# Work required
What lines of the data hold the string "bowl"? Copy them all.

# Records to process

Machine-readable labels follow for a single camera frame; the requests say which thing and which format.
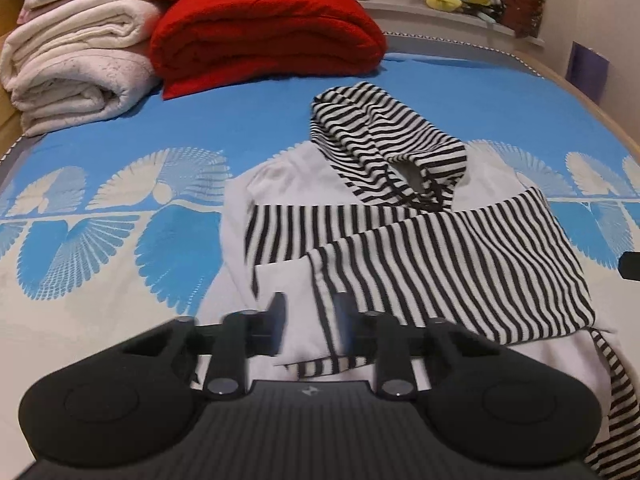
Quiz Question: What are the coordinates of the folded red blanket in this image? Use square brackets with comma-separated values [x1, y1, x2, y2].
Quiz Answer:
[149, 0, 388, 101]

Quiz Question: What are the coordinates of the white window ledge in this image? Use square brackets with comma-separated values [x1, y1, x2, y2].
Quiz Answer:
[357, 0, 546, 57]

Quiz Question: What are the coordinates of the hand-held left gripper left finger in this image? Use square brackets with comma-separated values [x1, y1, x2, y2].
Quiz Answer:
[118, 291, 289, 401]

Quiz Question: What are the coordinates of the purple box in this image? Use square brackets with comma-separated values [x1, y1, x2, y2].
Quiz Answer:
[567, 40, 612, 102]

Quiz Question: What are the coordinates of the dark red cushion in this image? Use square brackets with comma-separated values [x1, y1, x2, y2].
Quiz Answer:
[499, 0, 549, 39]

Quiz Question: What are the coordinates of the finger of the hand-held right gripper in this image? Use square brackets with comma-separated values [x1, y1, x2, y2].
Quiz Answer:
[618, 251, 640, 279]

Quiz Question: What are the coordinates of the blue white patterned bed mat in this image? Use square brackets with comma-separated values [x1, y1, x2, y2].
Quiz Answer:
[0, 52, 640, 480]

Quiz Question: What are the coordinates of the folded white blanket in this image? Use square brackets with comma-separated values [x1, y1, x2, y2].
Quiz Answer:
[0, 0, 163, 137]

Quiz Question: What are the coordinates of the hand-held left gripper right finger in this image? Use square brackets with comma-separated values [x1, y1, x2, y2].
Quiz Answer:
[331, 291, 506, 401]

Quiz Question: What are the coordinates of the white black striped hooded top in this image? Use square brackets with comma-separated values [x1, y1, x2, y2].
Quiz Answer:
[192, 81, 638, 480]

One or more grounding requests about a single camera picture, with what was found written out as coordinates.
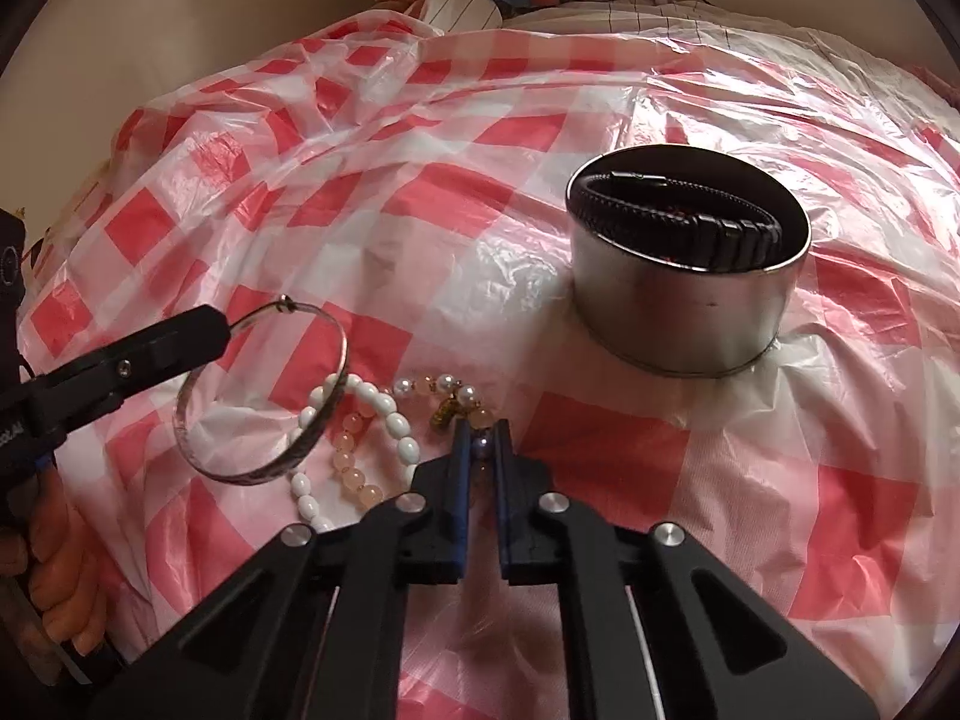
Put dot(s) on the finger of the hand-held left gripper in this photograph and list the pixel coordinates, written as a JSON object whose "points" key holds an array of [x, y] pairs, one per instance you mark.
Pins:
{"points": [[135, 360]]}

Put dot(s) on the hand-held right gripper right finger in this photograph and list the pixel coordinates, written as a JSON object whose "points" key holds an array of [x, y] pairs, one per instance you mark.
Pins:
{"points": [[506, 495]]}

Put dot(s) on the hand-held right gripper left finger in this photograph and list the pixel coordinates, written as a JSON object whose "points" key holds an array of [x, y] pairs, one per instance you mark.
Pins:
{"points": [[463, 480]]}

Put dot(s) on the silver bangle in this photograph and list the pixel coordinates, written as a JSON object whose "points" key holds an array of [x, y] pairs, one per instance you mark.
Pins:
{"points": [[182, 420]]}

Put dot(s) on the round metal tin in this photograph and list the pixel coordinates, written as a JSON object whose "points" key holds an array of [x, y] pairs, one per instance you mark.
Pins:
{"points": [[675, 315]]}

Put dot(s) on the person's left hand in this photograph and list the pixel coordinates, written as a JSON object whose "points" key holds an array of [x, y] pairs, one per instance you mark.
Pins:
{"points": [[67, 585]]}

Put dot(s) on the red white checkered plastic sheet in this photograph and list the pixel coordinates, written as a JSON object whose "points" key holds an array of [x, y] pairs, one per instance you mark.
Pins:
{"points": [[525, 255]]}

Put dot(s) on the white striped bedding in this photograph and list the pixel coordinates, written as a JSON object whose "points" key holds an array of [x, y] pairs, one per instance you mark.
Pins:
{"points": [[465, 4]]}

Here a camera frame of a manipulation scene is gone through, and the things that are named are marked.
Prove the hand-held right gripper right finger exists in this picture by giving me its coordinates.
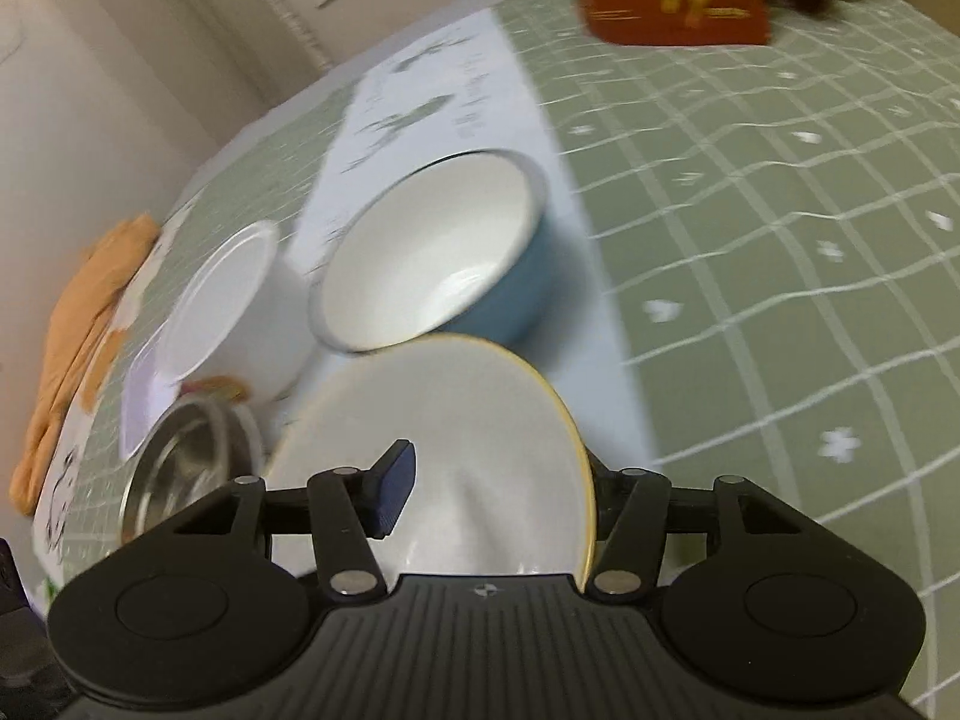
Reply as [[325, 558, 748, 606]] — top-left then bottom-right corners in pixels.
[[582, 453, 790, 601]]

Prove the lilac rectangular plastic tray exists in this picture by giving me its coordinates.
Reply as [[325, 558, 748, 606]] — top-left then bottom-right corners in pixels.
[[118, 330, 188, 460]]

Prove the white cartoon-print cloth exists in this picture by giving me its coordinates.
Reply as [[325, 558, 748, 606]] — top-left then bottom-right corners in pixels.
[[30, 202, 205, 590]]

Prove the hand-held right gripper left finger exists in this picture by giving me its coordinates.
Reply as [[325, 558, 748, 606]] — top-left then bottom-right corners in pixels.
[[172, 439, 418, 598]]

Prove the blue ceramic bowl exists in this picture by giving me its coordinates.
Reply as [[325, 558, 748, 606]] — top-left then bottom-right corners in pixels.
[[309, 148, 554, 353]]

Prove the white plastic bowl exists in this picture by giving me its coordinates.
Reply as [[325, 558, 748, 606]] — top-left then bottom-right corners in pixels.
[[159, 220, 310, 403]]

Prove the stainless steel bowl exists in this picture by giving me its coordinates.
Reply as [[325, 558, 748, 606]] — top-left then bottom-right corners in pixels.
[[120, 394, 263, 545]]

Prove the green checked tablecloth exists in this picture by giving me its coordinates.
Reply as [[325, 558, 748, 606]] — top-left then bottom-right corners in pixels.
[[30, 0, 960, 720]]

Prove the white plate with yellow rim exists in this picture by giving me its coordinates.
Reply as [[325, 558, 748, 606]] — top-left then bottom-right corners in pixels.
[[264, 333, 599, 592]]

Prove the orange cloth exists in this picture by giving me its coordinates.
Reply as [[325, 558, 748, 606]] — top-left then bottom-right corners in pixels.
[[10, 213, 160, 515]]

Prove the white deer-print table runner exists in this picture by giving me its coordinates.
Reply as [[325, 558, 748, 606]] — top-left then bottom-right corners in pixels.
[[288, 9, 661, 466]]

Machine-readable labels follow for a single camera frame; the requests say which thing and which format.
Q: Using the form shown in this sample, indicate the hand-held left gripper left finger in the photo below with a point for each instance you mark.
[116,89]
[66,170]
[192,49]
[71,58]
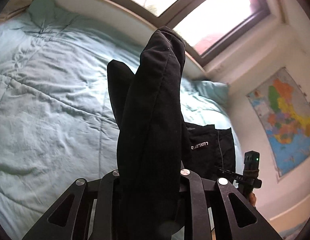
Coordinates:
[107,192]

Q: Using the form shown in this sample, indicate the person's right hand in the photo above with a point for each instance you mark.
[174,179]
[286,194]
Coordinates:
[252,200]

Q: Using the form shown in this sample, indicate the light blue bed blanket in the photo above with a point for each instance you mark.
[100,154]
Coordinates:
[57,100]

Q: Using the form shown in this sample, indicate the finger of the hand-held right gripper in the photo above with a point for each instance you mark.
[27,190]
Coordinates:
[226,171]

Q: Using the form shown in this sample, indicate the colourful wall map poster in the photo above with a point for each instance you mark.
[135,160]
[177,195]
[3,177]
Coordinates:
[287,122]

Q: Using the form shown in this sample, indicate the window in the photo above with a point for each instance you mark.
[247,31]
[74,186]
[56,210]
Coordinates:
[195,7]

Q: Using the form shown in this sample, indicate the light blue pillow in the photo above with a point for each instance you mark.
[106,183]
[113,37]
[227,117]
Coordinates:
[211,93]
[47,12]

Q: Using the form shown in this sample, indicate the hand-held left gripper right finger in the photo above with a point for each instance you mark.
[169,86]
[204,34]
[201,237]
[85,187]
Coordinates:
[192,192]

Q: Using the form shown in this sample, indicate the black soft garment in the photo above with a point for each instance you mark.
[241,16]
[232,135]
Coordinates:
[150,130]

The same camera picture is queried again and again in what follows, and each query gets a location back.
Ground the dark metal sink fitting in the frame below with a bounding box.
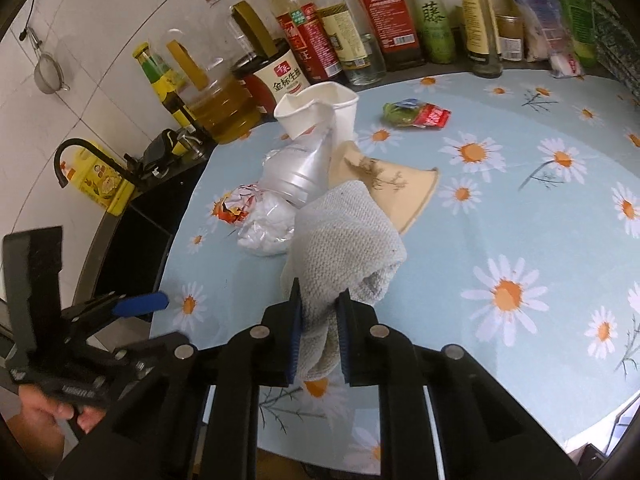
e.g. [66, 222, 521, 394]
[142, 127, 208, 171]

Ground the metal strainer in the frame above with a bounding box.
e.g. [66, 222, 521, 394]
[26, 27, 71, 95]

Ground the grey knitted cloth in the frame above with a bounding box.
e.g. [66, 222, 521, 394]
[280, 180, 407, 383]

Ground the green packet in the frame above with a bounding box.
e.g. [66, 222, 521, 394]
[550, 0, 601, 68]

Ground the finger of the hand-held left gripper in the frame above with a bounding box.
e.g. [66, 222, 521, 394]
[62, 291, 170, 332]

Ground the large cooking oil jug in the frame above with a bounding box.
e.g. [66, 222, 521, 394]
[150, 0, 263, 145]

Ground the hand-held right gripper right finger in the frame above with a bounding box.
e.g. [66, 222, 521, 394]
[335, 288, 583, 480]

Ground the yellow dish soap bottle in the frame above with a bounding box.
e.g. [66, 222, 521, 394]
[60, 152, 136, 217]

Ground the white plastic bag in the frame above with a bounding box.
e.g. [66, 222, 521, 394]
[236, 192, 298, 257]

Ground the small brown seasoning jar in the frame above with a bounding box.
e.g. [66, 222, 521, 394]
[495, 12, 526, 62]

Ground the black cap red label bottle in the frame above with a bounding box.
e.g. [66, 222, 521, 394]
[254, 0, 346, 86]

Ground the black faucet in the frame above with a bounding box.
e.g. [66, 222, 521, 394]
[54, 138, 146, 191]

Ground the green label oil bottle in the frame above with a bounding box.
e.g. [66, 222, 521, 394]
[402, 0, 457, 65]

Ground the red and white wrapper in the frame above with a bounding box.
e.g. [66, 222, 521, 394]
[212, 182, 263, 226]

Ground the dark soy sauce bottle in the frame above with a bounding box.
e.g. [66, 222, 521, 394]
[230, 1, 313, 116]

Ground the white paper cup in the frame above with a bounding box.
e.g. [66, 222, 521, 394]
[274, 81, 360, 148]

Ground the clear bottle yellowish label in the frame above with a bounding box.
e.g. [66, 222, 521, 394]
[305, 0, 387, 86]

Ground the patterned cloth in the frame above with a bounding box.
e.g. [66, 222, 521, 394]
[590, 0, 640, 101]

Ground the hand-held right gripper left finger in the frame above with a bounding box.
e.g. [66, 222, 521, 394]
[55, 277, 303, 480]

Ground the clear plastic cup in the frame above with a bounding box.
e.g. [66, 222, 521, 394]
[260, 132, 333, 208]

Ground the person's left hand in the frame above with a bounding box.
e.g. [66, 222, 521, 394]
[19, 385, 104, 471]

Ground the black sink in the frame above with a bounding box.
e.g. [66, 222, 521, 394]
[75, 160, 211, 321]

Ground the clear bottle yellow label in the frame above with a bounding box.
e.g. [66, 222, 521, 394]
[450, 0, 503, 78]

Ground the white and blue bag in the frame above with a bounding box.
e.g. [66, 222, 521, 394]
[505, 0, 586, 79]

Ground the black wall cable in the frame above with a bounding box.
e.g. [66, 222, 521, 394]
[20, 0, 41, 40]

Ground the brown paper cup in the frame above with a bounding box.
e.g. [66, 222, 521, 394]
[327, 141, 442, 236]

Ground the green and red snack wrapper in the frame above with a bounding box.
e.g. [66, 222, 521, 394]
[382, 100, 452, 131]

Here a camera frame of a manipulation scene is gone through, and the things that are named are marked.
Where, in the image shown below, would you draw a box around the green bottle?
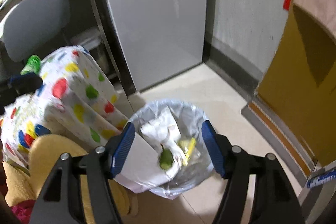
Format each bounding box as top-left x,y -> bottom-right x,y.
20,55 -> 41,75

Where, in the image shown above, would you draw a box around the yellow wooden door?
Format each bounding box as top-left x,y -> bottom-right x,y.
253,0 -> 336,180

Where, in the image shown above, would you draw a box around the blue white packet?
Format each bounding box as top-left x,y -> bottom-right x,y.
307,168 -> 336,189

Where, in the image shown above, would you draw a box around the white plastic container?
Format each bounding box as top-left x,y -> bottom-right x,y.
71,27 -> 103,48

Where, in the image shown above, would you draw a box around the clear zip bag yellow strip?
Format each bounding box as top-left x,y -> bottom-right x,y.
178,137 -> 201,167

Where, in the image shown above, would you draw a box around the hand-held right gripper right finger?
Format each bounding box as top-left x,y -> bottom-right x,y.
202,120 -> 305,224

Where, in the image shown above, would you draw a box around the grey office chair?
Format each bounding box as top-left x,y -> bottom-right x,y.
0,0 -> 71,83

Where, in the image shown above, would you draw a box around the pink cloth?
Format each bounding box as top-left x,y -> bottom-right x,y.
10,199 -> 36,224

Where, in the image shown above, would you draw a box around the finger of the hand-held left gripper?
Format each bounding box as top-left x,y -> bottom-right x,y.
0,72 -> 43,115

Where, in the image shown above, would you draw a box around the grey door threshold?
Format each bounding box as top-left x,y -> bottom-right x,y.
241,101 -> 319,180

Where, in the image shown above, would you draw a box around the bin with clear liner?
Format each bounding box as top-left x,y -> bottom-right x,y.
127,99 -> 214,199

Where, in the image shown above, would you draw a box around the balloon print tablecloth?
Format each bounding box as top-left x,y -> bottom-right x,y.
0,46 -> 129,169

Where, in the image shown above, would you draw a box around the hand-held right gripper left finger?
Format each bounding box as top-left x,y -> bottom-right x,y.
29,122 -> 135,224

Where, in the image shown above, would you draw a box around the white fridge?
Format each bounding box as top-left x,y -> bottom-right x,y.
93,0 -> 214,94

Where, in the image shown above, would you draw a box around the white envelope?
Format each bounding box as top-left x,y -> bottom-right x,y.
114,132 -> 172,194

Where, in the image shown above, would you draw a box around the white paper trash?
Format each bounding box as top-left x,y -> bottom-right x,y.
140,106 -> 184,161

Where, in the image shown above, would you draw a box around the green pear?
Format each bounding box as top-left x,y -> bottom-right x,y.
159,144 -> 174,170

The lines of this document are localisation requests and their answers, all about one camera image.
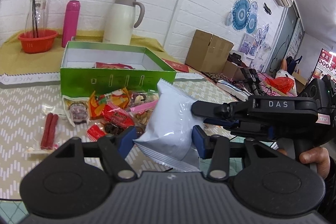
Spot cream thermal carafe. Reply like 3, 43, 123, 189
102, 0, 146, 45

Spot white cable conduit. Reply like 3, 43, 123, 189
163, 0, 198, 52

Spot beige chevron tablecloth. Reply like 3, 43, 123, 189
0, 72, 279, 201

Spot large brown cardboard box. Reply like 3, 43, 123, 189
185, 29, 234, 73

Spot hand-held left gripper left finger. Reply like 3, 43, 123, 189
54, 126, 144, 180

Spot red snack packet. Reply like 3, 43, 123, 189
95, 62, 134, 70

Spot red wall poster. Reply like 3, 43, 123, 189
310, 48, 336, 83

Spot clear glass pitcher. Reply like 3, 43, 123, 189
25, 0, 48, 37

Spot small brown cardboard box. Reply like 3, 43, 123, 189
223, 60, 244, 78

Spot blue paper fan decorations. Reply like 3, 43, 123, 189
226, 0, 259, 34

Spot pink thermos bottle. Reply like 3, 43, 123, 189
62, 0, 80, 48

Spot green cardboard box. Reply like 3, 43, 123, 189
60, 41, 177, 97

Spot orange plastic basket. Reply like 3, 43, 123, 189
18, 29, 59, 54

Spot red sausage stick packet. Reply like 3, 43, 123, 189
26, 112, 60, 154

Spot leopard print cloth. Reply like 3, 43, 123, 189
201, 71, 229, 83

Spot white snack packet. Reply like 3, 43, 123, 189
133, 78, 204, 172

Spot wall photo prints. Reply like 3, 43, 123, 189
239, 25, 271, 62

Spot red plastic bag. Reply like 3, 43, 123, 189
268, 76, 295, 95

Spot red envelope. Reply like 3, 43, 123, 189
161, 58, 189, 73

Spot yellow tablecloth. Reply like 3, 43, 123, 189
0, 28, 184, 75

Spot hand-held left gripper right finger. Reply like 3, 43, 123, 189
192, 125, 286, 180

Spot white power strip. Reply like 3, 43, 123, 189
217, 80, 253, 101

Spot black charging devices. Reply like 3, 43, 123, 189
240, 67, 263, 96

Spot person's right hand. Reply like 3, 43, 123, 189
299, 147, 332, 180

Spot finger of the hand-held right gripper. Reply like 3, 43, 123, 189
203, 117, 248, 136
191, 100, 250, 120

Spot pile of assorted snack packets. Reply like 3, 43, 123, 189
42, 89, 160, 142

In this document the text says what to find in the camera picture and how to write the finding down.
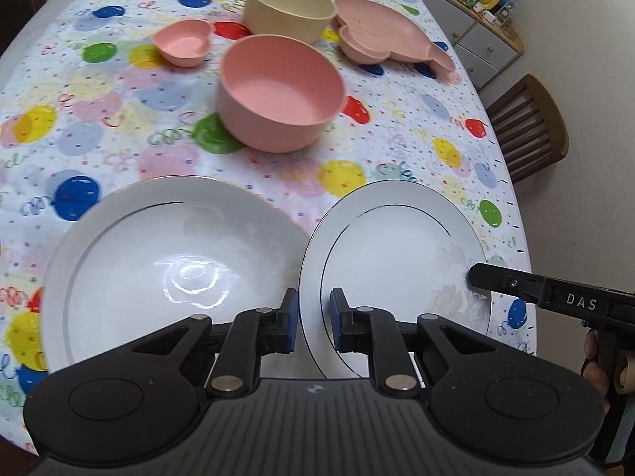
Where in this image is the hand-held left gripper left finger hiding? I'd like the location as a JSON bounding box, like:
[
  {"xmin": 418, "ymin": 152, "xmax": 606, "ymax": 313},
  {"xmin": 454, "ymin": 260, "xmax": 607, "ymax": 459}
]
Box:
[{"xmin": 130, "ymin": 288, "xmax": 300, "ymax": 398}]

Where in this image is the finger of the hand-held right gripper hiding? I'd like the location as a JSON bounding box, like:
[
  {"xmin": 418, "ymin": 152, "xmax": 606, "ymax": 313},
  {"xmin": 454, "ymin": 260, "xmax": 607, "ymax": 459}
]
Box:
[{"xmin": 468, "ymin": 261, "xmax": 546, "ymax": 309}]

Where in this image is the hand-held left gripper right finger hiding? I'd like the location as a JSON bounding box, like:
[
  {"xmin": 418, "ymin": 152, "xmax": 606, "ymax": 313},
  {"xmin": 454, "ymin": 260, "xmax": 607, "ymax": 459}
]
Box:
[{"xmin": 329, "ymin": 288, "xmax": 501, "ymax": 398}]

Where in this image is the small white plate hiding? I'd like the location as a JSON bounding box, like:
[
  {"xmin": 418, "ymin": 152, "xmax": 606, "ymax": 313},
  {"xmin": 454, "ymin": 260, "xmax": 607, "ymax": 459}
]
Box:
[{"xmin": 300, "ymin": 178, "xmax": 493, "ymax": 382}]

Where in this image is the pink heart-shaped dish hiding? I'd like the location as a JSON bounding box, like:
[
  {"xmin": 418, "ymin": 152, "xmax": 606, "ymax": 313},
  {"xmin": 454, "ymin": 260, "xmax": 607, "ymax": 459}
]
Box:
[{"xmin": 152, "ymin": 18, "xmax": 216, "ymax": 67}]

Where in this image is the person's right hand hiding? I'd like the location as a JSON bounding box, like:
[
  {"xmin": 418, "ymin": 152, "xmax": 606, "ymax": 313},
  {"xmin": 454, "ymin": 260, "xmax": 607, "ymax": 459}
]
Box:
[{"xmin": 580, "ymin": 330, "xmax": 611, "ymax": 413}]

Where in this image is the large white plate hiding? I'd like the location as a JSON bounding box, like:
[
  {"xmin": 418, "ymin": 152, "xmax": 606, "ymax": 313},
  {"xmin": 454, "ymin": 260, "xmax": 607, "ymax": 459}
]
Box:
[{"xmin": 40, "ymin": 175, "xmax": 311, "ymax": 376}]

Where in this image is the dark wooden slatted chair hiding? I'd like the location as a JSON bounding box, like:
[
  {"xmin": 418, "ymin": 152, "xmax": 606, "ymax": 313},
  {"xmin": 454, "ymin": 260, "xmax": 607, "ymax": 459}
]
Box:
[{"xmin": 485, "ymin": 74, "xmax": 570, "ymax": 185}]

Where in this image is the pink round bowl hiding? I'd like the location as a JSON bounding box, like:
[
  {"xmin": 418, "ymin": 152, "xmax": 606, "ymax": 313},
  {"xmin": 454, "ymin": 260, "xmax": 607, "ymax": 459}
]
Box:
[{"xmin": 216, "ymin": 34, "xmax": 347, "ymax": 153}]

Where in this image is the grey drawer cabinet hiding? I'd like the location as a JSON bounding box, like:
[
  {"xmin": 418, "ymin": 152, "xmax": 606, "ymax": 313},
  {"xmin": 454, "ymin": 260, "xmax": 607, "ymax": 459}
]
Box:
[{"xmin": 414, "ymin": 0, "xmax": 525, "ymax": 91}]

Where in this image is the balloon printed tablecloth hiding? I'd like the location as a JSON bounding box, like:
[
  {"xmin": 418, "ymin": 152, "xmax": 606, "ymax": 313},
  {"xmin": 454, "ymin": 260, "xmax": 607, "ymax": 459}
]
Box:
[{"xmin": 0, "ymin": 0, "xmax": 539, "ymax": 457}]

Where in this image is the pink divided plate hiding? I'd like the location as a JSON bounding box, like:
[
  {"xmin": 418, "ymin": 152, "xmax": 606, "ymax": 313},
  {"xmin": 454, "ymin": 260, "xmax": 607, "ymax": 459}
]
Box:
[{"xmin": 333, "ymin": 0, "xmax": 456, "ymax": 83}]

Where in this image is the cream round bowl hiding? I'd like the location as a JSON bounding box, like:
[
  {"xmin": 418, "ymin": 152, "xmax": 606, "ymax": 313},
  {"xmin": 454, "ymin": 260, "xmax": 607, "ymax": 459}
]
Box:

# Answer area
Prove the blue ceramic bowl exists in this picture by giving me its coordinates.
Prove the white plastic bowl exists in this picture by giving me its coordinates.
Prove the stainless steel bowl exists in this picture by giving me its coordinates.
Where in this image is the pink round bowl hiding? I'd like the location as a JSON bounding box, like:
Where in this image is the cream round bowl hiding? I'd like the location as a JSON bounding box, like:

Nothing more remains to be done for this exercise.